Diiron-cluster intermediates in biological oxygen activation reactions

Abstract

The activation of molecular oxygen is a fundamental process that is important in metabolic reactions in biological systems. In addition to the well-studied role of hemoproteins in participating in oxygen activation, there is increasing evidence that dinuclear iron centers in proteins also function in this role. Recent work on the interaction of the dinuclear iron centers found in ribonucleotide reductase and in methane monooxygenase with molecular oxygen is reviewed. Available spectroscopic data on reaction intermediates trapped by the rapid freeze quench kinetic technique allow insights into their structures and on the oxidation level of each Fe ion in the complex. These data suggest the initial intermediate formed on reaction of the diferrous center with oxygen is the formation of a diferric peroxo complex which undergoes further internal electron reorganization to form a diferryl-oxo complex termed intermediate Q. It is suggested that these intermediates are formed as initial steps in both methane monooxygenase and in ribonucleotide reductase activation of molecular oxygen. Further reaction steps of Q in each enzyme are distinguished by the source of the subsequent reducing equivalent. In the case of methane monooxygenase, the hydrocarbon substrate is the source of the required reducing equivalent to form a mixed valent ferryl/ferric complex which is proposed to donate a hydroxyl group to the hydrocarbon radical with resulting formation of a diferric ‘resting’ state and product.

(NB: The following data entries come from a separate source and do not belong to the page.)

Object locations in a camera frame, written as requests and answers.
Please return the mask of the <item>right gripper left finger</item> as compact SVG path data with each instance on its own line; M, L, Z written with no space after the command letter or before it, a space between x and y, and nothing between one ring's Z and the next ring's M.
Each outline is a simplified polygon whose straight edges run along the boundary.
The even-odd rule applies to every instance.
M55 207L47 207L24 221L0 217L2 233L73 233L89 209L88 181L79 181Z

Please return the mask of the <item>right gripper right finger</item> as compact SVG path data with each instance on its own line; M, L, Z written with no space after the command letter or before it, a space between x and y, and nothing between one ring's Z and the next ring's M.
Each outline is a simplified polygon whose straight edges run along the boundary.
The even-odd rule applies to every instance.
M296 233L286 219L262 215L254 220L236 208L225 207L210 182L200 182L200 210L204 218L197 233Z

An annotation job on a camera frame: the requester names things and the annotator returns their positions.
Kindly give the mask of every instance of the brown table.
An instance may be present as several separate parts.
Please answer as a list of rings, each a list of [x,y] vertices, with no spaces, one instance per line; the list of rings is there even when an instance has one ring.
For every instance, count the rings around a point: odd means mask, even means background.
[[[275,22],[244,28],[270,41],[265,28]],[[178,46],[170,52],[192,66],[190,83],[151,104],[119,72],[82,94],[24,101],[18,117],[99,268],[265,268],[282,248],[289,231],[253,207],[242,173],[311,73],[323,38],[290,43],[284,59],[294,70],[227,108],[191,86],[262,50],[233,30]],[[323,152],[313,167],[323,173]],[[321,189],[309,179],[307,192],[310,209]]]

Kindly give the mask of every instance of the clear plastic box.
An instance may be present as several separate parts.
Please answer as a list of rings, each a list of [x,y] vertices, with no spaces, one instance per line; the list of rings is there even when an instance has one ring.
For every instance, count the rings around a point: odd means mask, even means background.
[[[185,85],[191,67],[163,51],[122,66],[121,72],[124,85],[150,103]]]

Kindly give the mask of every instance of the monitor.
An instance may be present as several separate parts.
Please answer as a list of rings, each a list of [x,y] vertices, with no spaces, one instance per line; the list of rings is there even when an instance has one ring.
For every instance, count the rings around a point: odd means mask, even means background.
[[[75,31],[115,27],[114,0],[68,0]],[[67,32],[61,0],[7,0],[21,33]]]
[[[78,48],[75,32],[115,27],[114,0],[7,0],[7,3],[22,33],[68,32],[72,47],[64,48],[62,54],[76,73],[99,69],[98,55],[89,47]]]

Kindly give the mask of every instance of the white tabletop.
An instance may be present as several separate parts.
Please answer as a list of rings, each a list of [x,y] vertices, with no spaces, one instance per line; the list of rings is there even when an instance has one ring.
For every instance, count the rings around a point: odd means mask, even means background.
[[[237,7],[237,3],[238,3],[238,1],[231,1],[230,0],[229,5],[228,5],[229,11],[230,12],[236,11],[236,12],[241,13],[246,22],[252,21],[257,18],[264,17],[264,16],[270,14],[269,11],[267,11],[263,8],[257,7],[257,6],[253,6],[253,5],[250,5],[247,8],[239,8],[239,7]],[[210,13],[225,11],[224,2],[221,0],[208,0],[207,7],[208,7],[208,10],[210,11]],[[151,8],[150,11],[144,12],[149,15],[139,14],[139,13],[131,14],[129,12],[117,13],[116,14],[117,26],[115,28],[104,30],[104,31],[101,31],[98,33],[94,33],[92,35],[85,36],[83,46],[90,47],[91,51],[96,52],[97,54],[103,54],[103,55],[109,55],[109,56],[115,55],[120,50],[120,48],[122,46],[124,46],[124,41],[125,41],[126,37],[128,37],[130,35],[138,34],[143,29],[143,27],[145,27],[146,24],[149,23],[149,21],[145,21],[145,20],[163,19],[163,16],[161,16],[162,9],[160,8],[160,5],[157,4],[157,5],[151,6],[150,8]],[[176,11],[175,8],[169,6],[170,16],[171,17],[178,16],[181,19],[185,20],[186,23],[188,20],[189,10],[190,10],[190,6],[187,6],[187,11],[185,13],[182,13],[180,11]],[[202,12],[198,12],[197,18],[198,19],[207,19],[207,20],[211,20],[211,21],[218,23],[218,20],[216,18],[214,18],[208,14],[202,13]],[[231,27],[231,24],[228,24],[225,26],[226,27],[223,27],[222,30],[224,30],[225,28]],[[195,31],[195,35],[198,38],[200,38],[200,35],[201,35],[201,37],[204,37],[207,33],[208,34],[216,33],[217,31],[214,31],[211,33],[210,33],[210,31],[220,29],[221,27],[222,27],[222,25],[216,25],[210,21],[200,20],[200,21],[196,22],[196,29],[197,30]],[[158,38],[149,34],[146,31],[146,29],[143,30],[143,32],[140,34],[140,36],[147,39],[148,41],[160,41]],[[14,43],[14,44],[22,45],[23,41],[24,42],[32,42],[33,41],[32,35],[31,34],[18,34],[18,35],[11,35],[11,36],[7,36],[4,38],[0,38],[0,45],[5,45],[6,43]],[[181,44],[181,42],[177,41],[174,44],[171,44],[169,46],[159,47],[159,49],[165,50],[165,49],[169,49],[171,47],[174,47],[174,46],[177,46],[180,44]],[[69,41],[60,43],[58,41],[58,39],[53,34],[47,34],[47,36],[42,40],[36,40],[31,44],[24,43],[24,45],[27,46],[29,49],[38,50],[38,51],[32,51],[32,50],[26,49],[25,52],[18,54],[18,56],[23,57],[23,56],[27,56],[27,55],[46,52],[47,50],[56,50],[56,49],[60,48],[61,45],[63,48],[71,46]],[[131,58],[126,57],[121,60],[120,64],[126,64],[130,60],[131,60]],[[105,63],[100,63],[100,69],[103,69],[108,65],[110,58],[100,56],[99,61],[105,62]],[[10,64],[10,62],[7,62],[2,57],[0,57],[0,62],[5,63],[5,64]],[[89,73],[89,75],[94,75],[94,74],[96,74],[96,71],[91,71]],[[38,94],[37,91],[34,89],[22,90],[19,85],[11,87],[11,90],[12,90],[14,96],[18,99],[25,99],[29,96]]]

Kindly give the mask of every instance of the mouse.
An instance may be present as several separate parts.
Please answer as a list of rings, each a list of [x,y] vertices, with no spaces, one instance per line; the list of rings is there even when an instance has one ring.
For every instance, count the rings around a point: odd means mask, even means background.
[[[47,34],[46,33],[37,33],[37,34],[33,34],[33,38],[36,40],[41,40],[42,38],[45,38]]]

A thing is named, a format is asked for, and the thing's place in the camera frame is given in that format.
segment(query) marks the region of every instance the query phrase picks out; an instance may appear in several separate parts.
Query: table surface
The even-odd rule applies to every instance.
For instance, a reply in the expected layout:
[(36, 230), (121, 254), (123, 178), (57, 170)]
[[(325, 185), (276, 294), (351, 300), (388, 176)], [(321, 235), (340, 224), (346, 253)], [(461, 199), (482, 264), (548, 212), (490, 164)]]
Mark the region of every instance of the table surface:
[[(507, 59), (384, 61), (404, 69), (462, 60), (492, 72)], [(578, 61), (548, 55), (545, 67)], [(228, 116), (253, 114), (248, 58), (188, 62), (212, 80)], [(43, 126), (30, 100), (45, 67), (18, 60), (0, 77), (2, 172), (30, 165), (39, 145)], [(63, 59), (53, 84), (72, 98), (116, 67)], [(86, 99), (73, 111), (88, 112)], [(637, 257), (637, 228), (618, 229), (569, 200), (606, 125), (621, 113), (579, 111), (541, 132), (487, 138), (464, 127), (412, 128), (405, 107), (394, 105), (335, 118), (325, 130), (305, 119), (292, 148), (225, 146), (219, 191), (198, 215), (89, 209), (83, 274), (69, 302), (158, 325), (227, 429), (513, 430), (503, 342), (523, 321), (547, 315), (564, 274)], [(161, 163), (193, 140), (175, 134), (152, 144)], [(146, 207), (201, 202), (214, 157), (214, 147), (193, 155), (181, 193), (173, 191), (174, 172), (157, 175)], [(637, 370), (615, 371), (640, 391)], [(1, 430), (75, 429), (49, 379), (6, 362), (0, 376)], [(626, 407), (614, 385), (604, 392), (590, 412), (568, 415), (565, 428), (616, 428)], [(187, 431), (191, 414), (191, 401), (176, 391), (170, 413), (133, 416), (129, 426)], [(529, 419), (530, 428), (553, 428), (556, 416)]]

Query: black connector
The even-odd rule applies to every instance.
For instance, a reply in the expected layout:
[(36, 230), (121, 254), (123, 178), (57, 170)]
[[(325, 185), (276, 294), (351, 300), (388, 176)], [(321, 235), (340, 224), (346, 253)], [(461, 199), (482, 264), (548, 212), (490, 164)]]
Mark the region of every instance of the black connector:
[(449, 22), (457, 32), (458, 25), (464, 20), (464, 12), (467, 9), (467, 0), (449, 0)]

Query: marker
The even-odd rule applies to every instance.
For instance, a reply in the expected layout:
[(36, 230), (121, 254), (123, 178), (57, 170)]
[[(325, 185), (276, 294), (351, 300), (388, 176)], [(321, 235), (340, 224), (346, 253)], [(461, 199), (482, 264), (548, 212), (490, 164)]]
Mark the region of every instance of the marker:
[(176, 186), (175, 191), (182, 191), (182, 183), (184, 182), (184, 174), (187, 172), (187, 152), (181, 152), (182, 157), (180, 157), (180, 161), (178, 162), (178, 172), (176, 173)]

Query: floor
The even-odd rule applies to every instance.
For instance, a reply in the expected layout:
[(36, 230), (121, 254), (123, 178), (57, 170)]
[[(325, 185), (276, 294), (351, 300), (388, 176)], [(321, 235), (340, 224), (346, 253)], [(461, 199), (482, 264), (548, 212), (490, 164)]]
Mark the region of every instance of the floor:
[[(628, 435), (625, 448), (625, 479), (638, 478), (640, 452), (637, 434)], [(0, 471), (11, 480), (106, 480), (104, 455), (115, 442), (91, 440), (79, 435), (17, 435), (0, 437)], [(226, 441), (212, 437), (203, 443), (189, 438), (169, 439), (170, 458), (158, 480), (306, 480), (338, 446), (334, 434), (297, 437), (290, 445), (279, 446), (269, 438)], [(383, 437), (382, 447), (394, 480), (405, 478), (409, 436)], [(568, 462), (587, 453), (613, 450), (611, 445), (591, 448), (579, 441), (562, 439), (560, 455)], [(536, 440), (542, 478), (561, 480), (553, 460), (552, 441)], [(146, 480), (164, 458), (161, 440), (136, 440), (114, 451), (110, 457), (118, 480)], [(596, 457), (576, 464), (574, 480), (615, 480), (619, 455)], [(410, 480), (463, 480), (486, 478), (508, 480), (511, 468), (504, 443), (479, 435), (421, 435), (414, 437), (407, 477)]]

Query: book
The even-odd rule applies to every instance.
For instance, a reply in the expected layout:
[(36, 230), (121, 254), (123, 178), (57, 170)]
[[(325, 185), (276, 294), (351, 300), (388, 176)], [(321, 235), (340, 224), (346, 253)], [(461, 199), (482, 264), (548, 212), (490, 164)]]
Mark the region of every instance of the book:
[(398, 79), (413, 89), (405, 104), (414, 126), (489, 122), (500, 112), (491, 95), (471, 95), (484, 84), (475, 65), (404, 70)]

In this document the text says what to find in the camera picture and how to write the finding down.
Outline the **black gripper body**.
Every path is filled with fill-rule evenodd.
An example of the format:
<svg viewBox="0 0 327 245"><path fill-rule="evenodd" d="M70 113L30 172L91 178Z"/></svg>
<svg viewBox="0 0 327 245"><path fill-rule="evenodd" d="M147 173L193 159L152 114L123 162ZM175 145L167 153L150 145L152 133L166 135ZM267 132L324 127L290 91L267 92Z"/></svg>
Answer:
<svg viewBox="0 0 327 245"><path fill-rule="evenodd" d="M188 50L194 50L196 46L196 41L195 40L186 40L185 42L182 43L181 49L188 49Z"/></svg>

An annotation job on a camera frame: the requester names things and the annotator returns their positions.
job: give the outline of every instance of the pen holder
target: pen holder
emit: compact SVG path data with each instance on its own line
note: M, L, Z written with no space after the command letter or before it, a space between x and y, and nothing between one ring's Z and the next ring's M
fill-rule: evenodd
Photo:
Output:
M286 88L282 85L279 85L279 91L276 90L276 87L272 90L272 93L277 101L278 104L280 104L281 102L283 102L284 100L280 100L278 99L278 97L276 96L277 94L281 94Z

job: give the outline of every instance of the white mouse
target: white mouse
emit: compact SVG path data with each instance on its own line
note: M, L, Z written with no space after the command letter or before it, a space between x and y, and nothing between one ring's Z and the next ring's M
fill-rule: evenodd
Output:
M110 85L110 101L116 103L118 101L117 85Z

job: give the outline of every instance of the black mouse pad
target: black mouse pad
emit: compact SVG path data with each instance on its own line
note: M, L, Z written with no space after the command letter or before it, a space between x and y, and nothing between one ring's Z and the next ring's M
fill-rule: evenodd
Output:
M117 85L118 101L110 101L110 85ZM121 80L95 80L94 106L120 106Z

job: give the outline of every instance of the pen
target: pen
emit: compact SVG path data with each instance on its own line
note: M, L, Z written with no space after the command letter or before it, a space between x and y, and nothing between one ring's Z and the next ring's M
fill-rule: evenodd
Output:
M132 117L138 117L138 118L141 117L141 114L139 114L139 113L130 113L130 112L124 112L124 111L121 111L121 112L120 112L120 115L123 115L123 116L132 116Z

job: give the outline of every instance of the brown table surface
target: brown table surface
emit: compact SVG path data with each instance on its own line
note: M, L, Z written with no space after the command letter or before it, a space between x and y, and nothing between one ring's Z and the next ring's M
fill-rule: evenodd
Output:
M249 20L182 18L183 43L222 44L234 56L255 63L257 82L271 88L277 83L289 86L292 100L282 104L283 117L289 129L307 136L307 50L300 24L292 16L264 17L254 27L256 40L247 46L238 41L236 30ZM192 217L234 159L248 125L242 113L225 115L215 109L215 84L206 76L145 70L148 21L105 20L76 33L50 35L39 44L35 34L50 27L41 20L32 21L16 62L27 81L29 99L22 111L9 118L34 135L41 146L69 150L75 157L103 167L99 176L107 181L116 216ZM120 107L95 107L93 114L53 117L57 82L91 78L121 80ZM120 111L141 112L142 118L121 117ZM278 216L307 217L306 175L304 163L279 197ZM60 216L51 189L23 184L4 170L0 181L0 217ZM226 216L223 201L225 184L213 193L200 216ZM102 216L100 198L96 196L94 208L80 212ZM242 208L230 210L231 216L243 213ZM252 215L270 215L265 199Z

An external electron source supplies the single electron to the difrrryl center in ribonucleotide reductase to form a mixed valent complex that is capable of oxidizing a proximal tyrosyl residue (122) to its stable radical form with formation of the ‘resting’ diferric form of the enzyme. This ‘unified’ scheme for the activation of molecular oxygen by dinuclear iron centers in these two enzymes may have applicability to other enzymes containing these centers.